The most recent infections include:
- Kansas police department - all data lost, no computer systems for a week.
- Small business in Florida - all data lost - no backups. The company will probably go out of business.
- Large accounting firm - all data lost. Their IT administrator failed to routinely to test restores on their backups and discovered he had forgotten the password to the encryption on the backup system, making all of their files unreadable. Twenty years of client files are gone.
Prevention is the key
CryptoLocker currently spreads via three known methods:
- Fake email that looks like it comes from a customer support representative from UPS, Fedex, DHS, Amazon, BBB, etc. The emails contain an attachment or possibly a link to a hacked website.
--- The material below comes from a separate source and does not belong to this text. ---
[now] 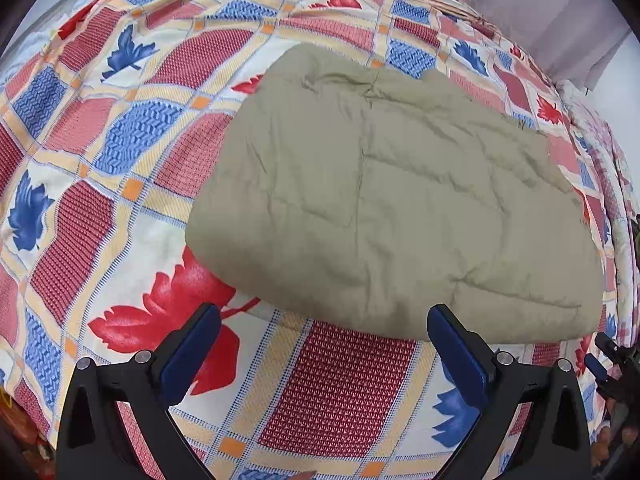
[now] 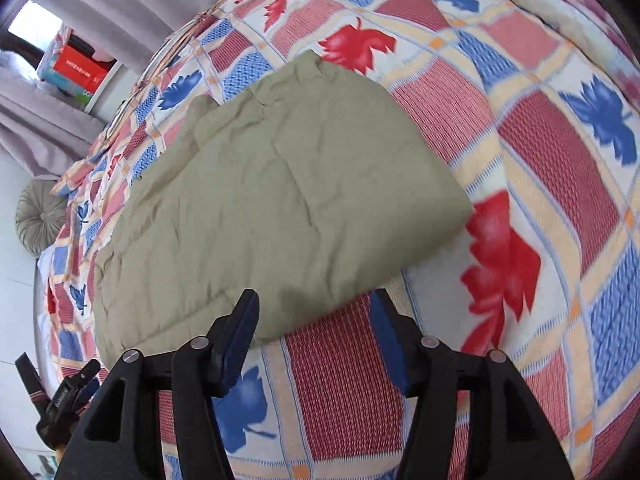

- Hacked websites that attempt to exploit vulnerabilities on your computer to install the infection.
- Through Trojans that pretend to be programs allowing you to view online videos (typically, but not always, pornographic websites). Sometimes it will look like a simple PDF attachment or even a picture
What CryptoLocker Does
Once your computer is infected, the virus scans your computer and ANY NETWORK SHARED DRIVES IT FINDS for common business type files (Word, Excel, PDF, etc.) and encrypts them.
This renders them impossible to open unless you “purchase” a decryption key from the hijackers. The “fee” can be thousands of dollars.
This specific form of malware/ransomware is much worse than others because even after it is removed from the computer the files that were encrypted cannot be unlocked. There have been some reports that paying the “fee” (ransom) has resulted in the files being decrypted, however, there is no guarantee.
Also paying the “fee” (ransom), depending how that is done, could lead to identity theft.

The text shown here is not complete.